# What the task requires
In the data below, which lines hold "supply"? Copy every one.

*** Source material Section Begins ***

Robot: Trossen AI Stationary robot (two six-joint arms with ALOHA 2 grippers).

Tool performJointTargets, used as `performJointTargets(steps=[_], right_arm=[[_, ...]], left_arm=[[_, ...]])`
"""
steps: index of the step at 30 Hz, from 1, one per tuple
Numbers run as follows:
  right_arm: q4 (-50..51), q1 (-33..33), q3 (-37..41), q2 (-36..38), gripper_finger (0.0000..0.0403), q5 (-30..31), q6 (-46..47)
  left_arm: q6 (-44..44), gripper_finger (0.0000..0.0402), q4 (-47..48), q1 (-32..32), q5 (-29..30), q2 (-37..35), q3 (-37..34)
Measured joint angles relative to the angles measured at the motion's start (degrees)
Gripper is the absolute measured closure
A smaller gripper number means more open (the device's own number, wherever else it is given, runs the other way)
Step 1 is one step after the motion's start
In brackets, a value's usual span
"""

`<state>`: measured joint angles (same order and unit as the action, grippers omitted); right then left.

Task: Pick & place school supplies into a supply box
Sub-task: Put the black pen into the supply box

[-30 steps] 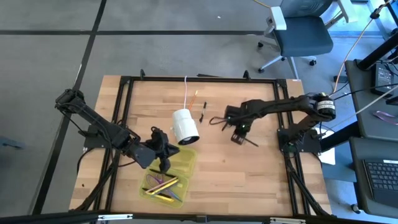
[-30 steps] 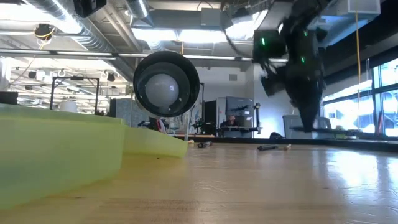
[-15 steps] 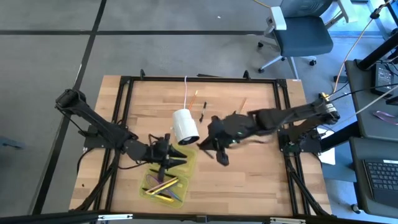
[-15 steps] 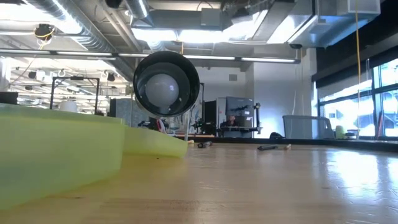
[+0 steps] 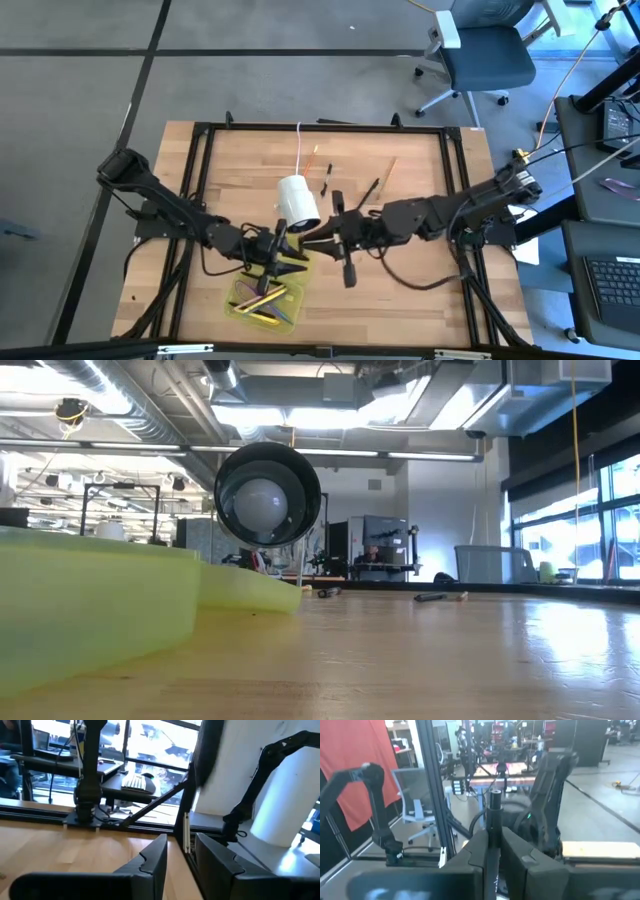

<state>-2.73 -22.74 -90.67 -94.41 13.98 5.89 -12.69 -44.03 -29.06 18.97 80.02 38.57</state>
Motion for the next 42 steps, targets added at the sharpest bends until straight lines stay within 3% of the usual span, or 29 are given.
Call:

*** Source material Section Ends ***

# Answer box
Task: Pick & place school supplies into a supply box
Sub-task: Put the black pen into the supply box

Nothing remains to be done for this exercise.